The true essence of loneliness is not physically being alone, it's when your heart aches and your soul is so deeply burrowed away inside of you that nothing can reach it.
CaptainSparklez' Minecraft: Vault Hunters, The Second Coming - Ep. 10
Perpetual thoughts and the feeling of being lost
14.04.2022, Friday
Just about with Easter starting I keep having thoughts on how I don't like drawing big pieces anymore. I am a stranger hidden in the crowd, not really caring about popularity but I am still feeling somehow....how do I say it? I keep drawing less and less each year as I loose my passion slowly. There's no sense of direction, yet I keep going....even when I dislike the way I draw. Tries on improving and broadening my horizon keep feeling like either a failure or a waste of time as I already am in the constant whirlwind of helplessness.

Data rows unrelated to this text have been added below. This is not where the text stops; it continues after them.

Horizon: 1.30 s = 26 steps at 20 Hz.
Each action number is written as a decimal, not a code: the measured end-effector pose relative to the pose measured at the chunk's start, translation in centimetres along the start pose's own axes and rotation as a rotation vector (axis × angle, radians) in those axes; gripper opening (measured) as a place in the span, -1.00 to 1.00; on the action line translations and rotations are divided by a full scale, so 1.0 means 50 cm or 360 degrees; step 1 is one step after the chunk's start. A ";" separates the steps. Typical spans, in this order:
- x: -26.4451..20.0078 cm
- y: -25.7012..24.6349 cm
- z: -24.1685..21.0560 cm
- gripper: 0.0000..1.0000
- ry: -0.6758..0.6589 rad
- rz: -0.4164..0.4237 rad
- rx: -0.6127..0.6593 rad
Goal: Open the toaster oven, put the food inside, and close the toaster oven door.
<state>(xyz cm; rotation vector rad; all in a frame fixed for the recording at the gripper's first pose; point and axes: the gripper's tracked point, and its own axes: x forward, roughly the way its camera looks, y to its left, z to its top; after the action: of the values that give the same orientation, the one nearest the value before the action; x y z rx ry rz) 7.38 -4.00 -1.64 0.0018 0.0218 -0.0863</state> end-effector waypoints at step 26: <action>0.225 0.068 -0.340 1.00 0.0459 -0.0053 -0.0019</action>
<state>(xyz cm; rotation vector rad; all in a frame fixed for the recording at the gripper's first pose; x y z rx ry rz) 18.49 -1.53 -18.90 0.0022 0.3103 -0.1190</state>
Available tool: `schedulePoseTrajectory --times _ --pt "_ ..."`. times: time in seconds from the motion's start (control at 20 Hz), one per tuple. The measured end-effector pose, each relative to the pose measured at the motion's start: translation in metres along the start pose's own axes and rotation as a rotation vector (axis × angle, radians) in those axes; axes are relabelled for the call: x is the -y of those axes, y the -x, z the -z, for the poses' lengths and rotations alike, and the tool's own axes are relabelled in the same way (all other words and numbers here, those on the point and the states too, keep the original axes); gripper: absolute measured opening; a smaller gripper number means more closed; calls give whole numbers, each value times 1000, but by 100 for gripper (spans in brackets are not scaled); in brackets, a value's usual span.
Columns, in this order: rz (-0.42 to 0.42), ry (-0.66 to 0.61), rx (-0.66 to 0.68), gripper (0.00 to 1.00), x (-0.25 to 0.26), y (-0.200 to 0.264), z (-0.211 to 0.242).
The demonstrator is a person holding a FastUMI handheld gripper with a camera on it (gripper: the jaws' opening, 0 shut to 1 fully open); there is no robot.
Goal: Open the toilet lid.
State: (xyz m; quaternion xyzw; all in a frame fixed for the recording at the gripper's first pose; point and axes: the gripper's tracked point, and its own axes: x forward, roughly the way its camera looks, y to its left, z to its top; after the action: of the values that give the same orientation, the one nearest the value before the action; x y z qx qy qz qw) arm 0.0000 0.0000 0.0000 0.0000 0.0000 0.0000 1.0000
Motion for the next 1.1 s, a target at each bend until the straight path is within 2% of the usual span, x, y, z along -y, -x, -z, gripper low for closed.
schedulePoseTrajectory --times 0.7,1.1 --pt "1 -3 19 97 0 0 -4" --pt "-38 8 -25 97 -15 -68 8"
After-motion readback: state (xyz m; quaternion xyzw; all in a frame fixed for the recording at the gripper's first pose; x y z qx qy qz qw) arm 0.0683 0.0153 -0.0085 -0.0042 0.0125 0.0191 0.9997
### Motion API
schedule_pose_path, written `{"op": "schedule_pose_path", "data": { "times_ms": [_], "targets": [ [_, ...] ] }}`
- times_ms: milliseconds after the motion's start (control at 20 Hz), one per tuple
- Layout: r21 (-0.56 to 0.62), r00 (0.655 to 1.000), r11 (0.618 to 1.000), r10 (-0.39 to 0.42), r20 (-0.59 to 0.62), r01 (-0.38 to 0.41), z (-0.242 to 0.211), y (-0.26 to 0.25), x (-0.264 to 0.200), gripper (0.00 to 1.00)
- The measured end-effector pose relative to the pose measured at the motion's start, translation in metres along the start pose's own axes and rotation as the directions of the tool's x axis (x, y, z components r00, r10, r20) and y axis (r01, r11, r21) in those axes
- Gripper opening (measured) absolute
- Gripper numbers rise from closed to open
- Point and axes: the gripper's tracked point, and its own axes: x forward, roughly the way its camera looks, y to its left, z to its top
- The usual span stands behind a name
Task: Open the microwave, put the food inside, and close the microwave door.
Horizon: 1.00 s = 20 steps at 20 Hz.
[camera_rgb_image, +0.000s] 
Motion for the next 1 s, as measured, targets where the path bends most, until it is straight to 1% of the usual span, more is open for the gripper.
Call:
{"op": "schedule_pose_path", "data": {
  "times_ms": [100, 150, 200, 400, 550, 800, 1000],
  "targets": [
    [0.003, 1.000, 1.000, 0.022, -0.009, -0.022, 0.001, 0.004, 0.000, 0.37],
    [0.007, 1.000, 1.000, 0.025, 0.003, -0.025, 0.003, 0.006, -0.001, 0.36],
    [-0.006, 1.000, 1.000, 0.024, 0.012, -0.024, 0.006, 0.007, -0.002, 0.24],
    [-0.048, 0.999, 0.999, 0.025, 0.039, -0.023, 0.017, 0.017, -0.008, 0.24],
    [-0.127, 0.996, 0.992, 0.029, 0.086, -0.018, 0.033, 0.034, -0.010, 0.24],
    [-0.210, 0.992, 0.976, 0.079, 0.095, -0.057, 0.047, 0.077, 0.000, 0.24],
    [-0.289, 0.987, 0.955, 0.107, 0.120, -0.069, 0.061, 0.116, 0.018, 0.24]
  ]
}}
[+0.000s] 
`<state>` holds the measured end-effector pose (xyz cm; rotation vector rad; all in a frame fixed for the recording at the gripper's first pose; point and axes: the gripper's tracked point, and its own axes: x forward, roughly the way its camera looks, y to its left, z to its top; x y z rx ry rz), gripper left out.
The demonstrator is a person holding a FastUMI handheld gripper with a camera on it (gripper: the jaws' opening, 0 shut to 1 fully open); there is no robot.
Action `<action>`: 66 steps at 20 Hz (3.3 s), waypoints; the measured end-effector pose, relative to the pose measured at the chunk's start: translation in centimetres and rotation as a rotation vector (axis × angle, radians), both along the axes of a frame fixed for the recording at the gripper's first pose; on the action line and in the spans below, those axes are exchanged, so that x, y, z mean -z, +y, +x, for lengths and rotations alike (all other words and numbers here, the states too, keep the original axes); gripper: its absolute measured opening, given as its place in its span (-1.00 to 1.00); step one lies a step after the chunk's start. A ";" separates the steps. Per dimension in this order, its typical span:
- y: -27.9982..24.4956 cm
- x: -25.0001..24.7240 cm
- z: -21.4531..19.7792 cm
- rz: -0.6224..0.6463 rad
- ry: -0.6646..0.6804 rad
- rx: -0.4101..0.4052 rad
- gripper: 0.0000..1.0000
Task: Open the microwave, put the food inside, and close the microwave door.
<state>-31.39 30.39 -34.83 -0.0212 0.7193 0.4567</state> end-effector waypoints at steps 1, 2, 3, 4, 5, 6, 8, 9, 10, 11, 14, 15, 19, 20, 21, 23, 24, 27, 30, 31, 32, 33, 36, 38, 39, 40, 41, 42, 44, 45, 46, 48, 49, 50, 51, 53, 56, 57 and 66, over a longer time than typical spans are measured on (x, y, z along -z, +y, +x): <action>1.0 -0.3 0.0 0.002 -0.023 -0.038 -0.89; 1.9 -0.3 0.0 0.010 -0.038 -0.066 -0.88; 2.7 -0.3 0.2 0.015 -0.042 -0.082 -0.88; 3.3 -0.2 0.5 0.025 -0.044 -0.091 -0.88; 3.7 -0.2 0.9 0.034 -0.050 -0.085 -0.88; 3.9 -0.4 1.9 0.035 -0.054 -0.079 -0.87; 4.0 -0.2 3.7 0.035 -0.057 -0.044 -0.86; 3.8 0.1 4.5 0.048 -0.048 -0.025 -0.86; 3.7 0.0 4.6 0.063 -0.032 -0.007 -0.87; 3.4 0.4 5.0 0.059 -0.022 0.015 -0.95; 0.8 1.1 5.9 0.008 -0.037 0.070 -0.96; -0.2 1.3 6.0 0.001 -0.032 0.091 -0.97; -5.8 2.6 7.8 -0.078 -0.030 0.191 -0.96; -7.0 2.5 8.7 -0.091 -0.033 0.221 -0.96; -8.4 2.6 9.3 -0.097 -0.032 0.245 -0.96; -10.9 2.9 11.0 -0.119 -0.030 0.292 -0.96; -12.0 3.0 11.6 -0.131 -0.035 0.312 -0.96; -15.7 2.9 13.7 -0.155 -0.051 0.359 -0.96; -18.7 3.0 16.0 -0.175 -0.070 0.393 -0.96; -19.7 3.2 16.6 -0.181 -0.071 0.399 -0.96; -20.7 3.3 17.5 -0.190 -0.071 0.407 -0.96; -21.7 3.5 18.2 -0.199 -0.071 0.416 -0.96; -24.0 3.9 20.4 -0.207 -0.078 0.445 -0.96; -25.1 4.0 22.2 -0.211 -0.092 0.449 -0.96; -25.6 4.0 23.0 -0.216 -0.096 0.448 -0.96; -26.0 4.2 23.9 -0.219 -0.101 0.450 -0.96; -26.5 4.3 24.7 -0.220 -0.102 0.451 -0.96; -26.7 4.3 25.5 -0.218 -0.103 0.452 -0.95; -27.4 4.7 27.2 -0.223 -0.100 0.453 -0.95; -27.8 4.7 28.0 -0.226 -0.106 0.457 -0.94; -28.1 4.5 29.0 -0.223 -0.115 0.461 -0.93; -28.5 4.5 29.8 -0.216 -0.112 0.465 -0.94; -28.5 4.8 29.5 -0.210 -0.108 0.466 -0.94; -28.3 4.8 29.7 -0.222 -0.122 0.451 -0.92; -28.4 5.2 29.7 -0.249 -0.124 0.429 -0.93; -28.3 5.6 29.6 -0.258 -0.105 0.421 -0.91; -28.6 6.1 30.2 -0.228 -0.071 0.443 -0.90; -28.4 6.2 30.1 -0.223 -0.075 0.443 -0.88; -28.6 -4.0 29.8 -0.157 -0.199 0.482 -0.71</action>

I keep trying. I keep wanting to change my life, but right now it feels hopeless again.
Man, I gotta kick myself in the ass somehow. I really don't like being stuck in Depression again. I keep talking about how I hate change but I still constantly desire it. This is a rather sad update, I guess, sorry about that. When you're challenged by the mighty weight of mortality your sense of self and your worth often crumbles away like a dry Ritz cracker in summer heat.
Well, there are a few things I am looking forward to but I am also afraid of "looking forward to it" as I kept getting disappointed in the past. I still can't help but feel excited just like a child on Christmas Eve. Maybe things will change. I keep trying. With the world in turmoil it's hard though.
Driver's license and other happenings
28.04.2022, Thursday
From today on I can proudly call myself a car driver! I passed my practical exam today and honestly speaking I haven't felt so nervous in such along time...The entire days beforehand things were fine but today I woke up and just felt awful. It showed in my performance but in the end I passed either way! I feel so happy! That means I need to save up for my first car now, that'll take a while but is going to be worth it. I've been thinking about what car I want but to be honest...as long as it works and isn't too expensie to get/keep I am fine with whatever. I would prefer something black or in a dark color but it can't be helped if there's none available. I'll take what I can get.
With my exam passed I now have a bit more time for myself outside of work! So while the weather isn't the best here I've been thinking on doing my spring cleaning either way, jsut leaving out the windows for now. I strive for a nice environment at home where I can feel relaxed and fully be myself. That can only be achieved when I get rid of unneeded things andtidy things up. I've been neglecting everything for way too long already.
Lastly speaking, I want to do more art again. Work and such kept me too busy and I kept trying to free some space but couldn't. Thusly I will dedicate a fixed amount of time for creativity in the future after I tidied up things around here! One of the things I'm looking most forward to is doing linocuts again.